Another school the teachers were only back one day and they were complaining they had to work an extra week (8 weeks)  before their next weeks holiday best thing is they had just had 6 weeks I said your lucky we haven't had a summer holiday


----------



## bribrius (Apr 6, 2015)

gsgary said:


> Another school the teachers were only back one day and they were complaining they had to work an extra week (8 weeks)  before their next weeks holiday best thing is they had just had 6 weeks I said your lucky we haven't had a summer holiday


i was a substitute when i was younger. I seen some stuff. A couple teachers were really good. Others, they didnt even leave me lesson plans. The kids were behind chapters before i even showed up. Stacks of papers, uncorrected left for me to do apparently. Amazing amounts of call ins with them calling in sick. I never knew teachers had so much sick time. Disorganized classrooms, i couldnt find anything. It was HORRENDOUS.  Not all though. Coupe of the teachers, left detailed plans, detailed notes. Requests. Seemed really caring. Others, forget about it. They should have been fired long ago. And laziness, they would avoid work and leave it for the sub to do. For their own students. It was shocking.
some great, others i dont think would deserve a job in a fast food restaurant. It might be even worse now.


----------



## gsgary (Apr 6, 2015)

bribrius said:


> gsgary said:
> 
> 
> > Another school the teachers were only back one day and they were complaining they had to work an extra week (8 weeks)  before their next weeks holiday best thing is they had just had 6 weeks I said your lucky we haven't had a summer holiday
> ...


They never clear stuff away before we go in to work there's crap everywhere we probaly waste days moving stuff before we can work its the same in every school I have worked in, as soon as the bell goes on last day they are off then come back the day before term starts then they start moaning


----------



## bribrius (Apr 6, 2015)

gsgary said:


> bribrius said:
> 
> 
> > gsgary said:
> ...


wouldn't surprise me. They argue over who has to do lunch duty and lose a free period. Usually they try to pass it down to the new teachers and schedule it. But if one of the newer teachers scheduled to do it calls in sick it can cause a little argument over who has to do it. I don't want to paint all education or teachers bad though. But really, this happens.  I seen this thing on a corporation (if schools could only think like this). Where the head of the company was tired of lower management hiding in the office when they had other things to be doing. Especially those whose job wasn't to be in a office all day. First he put in windows, to make them visible. so they would be seen screwing off. That didnt work so he ordered the walls to be knocked down on some of them. To keep them from hiding in them. The next step is he took out some computers, as some in the office were sitting there using them and they weren't even supposed to be in that office. Then for those that were supposed to be running the floor supervising others. He installed stand up computer terminals. To keep them from sitting down all day.  So by that theory. Maybe they should implement some of that and get rid of the teachers lounges. Put in big windows facing the hallways so they are constantly seen by everyone that walks by.  And if they call in sick, punish them by giving them lunch duty.   okay, i should probably stop picking on teachers now. some, SOME are really great.


----------



## Designer (Apr 6, 2015)

gsgary said:


> Bloody hell I can't believe this does Apple own the school


Yes.

Apple has supplied Apple products to schools for many years.  It is no doubt a "loss leader", but a heck of a marketing ploy.  Every kid knows how to run Apple stuff, and that's what they want at home.
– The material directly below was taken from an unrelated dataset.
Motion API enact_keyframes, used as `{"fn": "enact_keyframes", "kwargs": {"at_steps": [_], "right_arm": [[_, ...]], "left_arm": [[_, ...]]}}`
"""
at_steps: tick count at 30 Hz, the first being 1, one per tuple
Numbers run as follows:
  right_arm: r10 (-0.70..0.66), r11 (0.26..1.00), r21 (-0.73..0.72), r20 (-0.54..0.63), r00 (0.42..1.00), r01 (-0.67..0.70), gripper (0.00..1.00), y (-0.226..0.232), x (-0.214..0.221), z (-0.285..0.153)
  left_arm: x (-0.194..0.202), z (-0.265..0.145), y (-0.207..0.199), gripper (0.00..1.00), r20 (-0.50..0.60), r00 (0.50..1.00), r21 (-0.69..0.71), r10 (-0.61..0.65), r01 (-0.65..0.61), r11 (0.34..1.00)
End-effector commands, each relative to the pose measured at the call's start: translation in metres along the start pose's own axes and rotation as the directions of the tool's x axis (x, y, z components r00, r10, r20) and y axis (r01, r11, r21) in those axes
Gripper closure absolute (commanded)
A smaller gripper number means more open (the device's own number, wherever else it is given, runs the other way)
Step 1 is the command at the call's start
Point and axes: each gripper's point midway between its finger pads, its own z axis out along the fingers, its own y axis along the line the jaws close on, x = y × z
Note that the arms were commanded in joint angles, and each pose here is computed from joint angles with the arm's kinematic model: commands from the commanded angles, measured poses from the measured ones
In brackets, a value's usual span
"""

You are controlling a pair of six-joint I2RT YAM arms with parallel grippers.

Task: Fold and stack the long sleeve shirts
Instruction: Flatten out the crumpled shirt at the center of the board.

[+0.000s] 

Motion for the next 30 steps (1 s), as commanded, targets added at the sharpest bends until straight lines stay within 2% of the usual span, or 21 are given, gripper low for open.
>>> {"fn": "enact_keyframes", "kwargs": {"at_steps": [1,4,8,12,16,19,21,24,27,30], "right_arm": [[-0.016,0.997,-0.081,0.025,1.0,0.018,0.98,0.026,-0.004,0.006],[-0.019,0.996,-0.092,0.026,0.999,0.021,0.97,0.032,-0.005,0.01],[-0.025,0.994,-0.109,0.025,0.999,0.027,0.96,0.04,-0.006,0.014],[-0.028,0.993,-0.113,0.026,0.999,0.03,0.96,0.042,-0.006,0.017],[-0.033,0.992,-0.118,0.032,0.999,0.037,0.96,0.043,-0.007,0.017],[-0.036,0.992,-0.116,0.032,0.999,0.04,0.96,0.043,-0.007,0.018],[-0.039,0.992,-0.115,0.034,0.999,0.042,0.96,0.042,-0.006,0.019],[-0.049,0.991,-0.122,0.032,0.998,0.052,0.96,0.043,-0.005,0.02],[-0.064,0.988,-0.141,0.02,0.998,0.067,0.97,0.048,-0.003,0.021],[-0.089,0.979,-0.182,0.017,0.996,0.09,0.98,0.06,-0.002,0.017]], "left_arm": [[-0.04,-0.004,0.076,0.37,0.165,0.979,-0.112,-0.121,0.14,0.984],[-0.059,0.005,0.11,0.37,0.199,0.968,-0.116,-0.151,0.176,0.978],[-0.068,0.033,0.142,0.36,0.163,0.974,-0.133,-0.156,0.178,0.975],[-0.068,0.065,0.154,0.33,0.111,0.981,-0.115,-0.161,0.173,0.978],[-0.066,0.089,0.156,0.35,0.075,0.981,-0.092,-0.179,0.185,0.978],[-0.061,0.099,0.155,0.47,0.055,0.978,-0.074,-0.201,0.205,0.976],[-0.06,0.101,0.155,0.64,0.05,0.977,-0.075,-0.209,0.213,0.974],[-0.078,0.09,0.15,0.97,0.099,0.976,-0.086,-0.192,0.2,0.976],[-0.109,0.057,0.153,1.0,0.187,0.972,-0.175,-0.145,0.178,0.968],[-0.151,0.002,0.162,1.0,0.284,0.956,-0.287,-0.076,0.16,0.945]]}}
So the example given, an iPad that retails for lots more than the annual rental fee is probably subsidized to some degree by Apple, and I think nobody expects those iPads to actually last 8 years. 

So yeah, Apple "owns" the schools.


----------



## Designer (Apr 6, 2015)

bribrius said:


> well, i also put it to them like this. People have insurance on electronic devices, even adults. And warranties. So where is the logic in giving a teenager a near six hundred dollar device with no warranty and just a one time insurance claim? And why if i wreck my car the insurance pays me book value but if your ipad gets wrecked i pay full replacement cost?  So yeah, they really didnt want to discuss it with i tried twice now.


Did your daughter have to pay the $50 herself?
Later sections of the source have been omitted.